A mente de alguém que tem a literatura como atividade prioritária funciona um pouquinho diferente. O escritor observa o mundo à sua volta com atenção aos detalhes que ninguém vê. Uma folha seca presa a uma placa de trânsito pode render um texto. A folha pode representar qualquer coisa, desde a natureza até a própria pessoa que escreve ou mesmo o tempo. A placa de trânsito também pode representar qualquer coisa, desde as mais óbvias até as mais esdrúxulas.

O escritor deve ser capaz de fazer conexões lógicas entre coisas absurdas. Uma meia suja pode ter a ver com uma alga marinha, você só precisa construir uma conexão lógica entre os dois elementos. E isso é o texto literário. Isso é o despertar da criatividade. Abrir espaços. Romper conceitos pré-estabelecidos. Abrir as portas e as janelas. Costurar o ilógico com a lógica. Brincar com as palavras, procurar o humor.

O escritor observa. Observa o mundo, observa as pessoas, observa as interações, observa tudo. Não julga, a princípio, apenas observa e absorve. Ele é curioso, interessado, como um pesquisador de outro planeta. O escritor é de outro planeta.

O escritor é detalhista, ainda que seja impulsivo e hiperativo. Se não é detalhista para descrições, é detalhista para sensações e definições. Ele é detalhista para o raciocínio, para colocar no papel exatamente aquilo que quer transmitir.

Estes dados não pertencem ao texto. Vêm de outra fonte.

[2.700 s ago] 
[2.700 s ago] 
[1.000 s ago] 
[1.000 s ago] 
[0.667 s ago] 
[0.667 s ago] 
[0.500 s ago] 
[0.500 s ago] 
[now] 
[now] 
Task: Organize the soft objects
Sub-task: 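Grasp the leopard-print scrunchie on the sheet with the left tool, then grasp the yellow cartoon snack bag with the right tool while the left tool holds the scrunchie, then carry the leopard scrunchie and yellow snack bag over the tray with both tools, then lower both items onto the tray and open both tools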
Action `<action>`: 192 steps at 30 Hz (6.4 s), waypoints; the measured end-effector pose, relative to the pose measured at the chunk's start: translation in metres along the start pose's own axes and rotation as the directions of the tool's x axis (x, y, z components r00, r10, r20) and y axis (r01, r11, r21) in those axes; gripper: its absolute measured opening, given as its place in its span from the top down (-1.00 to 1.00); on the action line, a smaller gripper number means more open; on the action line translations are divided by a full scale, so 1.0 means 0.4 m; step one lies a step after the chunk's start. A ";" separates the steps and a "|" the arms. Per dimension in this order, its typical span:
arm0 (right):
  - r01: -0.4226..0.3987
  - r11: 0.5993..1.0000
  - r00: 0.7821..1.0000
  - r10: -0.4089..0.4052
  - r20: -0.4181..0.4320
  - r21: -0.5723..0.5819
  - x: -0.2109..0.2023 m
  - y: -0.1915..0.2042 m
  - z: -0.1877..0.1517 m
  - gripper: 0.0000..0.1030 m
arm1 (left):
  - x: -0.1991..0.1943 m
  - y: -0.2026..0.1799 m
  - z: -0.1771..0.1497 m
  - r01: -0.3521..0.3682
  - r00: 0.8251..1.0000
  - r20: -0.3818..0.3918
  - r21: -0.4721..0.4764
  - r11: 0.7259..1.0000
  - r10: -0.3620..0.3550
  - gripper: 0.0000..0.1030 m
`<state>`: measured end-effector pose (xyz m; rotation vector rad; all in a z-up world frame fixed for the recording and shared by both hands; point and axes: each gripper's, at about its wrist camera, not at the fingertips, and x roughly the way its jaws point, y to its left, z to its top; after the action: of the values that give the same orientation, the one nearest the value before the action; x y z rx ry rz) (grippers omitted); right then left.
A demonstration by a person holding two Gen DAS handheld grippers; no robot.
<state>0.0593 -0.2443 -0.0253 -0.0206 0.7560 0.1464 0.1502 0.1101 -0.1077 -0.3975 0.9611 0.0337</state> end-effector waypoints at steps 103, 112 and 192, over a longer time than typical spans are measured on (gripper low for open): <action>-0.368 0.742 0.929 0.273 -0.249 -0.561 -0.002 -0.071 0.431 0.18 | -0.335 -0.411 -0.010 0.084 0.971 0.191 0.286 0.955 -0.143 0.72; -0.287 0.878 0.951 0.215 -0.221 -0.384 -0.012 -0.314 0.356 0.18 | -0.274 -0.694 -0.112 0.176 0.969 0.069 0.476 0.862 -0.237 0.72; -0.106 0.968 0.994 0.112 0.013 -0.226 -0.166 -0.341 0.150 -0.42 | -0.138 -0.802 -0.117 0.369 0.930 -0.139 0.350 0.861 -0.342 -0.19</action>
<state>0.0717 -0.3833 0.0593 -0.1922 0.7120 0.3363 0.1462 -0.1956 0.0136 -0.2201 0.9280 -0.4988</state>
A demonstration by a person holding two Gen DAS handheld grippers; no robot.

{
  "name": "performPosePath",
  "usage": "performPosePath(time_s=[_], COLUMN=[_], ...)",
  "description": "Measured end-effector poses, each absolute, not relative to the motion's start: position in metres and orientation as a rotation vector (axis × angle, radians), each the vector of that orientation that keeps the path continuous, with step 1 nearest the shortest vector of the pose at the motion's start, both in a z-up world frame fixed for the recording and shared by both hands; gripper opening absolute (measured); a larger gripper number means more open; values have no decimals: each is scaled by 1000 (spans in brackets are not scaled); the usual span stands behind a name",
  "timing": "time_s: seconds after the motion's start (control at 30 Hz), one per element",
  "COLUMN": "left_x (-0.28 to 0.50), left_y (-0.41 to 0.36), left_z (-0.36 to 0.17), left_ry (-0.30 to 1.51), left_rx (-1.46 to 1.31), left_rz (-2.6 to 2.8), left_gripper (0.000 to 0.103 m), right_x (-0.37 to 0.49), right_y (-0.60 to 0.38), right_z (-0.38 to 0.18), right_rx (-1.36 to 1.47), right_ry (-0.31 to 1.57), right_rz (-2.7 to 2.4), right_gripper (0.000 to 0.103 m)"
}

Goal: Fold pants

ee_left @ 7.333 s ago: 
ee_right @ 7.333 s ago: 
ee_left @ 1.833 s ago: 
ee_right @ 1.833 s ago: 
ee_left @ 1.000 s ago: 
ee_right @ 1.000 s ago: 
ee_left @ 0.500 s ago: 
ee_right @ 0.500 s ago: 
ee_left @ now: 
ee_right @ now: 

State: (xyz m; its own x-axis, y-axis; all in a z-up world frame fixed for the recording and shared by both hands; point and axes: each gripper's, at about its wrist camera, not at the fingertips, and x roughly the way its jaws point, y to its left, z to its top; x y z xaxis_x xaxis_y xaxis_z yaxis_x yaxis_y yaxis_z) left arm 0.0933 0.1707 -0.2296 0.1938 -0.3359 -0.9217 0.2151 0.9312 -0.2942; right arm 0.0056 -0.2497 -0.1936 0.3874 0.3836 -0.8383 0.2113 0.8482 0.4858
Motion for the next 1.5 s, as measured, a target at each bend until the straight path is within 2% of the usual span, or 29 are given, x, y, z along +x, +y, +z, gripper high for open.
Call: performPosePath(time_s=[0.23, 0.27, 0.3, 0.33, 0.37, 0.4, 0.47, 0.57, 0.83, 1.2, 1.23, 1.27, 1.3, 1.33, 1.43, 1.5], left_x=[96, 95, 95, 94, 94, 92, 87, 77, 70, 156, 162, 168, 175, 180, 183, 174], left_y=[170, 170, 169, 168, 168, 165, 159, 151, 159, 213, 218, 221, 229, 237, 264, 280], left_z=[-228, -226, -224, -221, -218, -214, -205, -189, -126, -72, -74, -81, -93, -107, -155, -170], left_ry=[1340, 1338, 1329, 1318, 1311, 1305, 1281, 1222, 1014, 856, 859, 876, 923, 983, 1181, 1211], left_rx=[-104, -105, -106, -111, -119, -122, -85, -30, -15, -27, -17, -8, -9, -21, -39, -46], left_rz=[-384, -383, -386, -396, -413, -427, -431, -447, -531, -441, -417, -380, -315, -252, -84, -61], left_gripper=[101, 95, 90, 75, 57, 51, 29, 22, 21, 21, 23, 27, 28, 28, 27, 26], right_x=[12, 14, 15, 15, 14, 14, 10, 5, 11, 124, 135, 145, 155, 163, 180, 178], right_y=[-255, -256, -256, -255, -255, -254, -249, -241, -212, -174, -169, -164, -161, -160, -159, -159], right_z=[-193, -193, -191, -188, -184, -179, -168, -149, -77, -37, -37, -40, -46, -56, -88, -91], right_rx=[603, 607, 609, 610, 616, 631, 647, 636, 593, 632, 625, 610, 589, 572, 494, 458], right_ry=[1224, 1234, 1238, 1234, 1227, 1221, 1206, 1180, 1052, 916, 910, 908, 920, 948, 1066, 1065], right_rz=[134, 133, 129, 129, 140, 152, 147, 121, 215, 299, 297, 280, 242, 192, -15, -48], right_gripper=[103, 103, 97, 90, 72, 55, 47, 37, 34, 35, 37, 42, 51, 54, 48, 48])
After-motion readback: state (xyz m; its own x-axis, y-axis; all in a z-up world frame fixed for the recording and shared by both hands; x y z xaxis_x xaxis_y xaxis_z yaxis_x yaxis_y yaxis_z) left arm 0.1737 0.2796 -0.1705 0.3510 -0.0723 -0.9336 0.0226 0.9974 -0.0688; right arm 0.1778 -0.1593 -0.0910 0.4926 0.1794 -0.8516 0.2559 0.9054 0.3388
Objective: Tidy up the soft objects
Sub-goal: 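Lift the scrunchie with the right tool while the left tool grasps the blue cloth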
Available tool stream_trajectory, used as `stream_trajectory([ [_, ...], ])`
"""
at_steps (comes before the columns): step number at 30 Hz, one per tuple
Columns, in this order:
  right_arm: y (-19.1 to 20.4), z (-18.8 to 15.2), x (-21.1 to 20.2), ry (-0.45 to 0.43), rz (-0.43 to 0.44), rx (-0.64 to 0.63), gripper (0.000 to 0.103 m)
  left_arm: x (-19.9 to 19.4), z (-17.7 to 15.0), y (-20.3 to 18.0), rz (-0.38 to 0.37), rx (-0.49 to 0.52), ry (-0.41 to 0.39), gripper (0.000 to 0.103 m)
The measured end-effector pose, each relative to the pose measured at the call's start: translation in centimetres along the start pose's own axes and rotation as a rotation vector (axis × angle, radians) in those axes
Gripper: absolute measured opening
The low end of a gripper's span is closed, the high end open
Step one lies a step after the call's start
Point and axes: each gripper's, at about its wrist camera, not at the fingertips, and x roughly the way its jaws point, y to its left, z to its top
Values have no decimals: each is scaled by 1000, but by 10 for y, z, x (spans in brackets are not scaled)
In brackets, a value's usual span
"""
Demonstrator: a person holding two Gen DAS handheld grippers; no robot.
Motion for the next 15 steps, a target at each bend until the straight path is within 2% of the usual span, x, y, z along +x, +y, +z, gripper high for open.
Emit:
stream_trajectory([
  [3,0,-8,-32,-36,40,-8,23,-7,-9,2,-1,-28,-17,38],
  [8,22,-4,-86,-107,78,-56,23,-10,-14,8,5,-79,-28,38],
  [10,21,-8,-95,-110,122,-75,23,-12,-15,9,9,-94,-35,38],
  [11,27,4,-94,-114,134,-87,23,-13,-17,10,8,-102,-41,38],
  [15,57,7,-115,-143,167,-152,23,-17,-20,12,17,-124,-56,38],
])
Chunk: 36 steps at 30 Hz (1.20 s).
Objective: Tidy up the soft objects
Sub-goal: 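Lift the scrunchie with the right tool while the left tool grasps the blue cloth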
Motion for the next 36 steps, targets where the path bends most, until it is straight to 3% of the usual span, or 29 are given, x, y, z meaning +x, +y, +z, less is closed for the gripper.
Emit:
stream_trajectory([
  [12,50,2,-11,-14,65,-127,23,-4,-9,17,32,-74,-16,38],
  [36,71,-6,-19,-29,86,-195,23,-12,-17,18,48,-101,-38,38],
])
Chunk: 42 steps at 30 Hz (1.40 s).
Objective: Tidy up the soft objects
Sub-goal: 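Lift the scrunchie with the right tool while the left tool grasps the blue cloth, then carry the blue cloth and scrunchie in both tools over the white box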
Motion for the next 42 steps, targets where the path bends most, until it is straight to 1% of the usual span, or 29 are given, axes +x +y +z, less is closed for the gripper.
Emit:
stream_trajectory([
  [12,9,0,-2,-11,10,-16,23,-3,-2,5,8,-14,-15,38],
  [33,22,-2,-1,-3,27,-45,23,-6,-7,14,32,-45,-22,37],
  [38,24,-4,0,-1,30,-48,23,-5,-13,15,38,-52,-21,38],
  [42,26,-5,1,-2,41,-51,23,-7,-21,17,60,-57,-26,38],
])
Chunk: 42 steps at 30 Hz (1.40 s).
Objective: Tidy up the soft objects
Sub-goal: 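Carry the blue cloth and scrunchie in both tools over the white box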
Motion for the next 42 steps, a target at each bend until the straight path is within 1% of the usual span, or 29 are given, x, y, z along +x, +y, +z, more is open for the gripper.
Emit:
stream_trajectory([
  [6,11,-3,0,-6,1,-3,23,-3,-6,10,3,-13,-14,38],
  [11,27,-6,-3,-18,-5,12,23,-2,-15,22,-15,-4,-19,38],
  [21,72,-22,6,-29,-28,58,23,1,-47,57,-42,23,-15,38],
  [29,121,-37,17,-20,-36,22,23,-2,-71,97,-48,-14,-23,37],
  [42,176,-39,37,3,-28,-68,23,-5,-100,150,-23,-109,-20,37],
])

 O ato de escrever é mais do que simplesmente ajeitar as sentenças no papel. As palavras pulam, conversam, discutem, dão ideias para o texto. Sentença, no texto, não é aquela dada pelo juiz, com a carga dramática de destino definitivo. Sentença, no texto, é a frase que se arranja, orgânica, com vida própria, e que nós temos que aprender a controlar, a domesticar.

Não sou partidária do texto selvagem, doido, gerado por emoções e cavalgando alucinadamente como um cavalo que fugiu do hospício. Sou fã do texto racional, que usa a emoção a seu favor, mas jamais abusa dela. O texto limpo, sem lugar-comum, evitando frescuras que tentem mostrar erudição do autor. O texto não diz respeito ao autor, mas ao leitor.

Sou entusiasta do texto que acrescenta ao leitor, jamais subtrai. O texto ladrão, pobre e infeliz, que rouba o tempo, rouba a alegria e rouba o entusiasmo merece o meu desprezo (e o seu, também). Mas as palavras que constroem, que abrem portas, implodem muros e ampliam espaços são as que realmente têm meu respeito.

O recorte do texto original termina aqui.